- [Task to complete]: What lines of the listing below contain the word "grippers"? Copy each of them out.
=-=-=-=-=
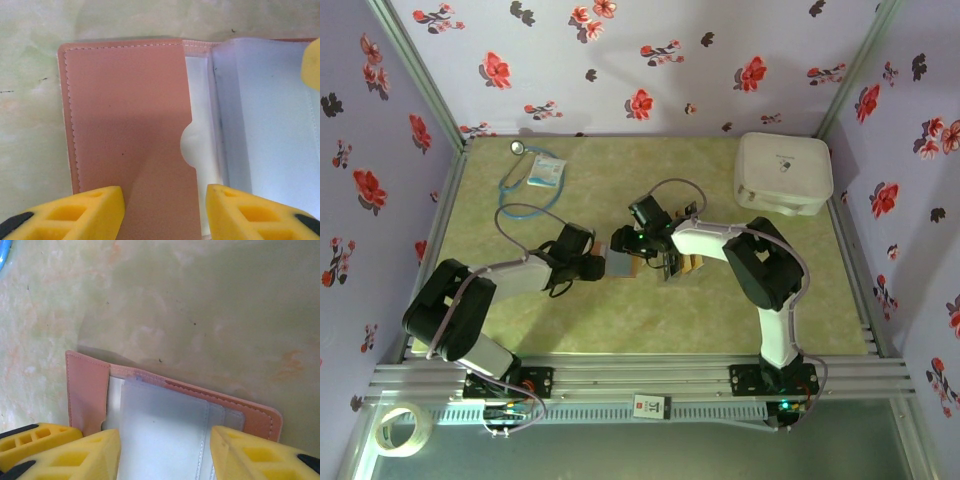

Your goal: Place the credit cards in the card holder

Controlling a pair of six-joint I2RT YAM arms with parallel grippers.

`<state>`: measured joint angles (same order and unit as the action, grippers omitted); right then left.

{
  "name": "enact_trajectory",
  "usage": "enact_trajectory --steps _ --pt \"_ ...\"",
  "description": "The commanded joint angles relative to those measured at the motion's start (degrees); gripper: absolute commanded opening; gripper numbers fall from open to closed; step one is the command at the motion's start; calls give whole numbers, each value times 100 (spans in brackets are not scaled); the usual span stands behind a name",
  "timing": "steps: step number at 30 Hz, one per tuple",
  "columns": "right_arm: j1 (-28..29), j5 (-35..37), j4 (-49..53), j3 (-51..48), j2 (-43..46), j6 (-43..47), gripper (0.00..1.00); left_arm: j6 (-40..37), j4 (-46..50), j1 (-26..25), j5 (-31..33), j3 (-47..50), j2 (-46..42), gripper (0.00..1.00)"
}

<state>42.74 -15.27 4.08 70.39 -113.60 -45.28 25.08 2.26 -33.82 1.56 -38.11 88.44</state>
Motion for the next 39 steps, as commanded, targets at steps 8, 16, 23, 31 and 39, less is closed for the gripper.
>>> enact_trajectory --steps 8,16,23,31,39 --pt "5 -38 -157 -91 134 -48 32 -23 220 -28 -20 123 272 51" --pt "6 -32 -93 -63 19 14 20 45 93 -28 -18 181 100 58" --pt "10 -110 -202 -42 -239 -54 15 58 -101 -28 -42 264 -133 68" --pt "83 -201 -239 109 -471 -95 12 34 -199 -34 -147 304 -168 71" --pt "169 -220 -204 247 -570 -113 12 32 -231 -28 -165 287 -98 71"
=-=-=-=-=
- [Answer to the problem]:
Controlling a pair of six-joint I2RT YAM arms with parallel grippers.
`<state>`: measured joint angles (same order and unit as the action, grippers omitted); right then left.

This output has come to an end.